About this task
Write the listing below out again word for word, without a single picture.

Data
+===+

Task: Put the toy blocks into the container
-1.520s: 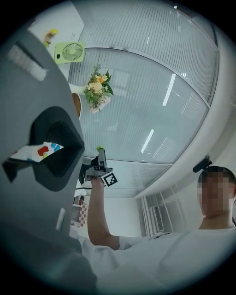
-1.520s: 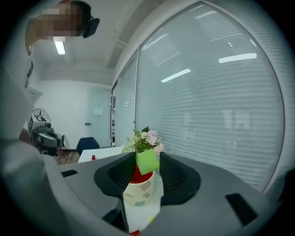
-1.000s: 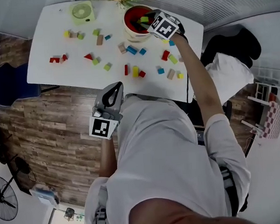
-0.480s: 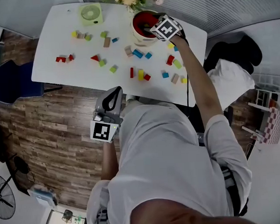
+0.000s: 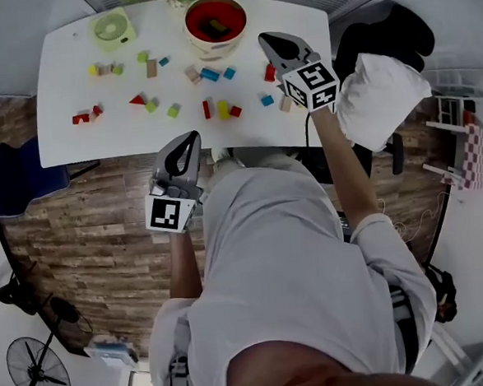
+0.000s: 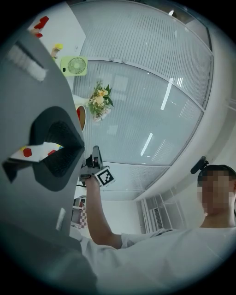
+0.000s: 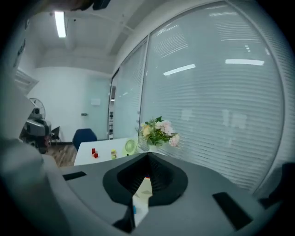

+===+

Answer area
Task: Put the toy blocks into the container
-1.520s: 
-1.520s: 
-1.000s: 
-0.480s: 
+0.000s: 
+0.000s: 
+0.000s: 

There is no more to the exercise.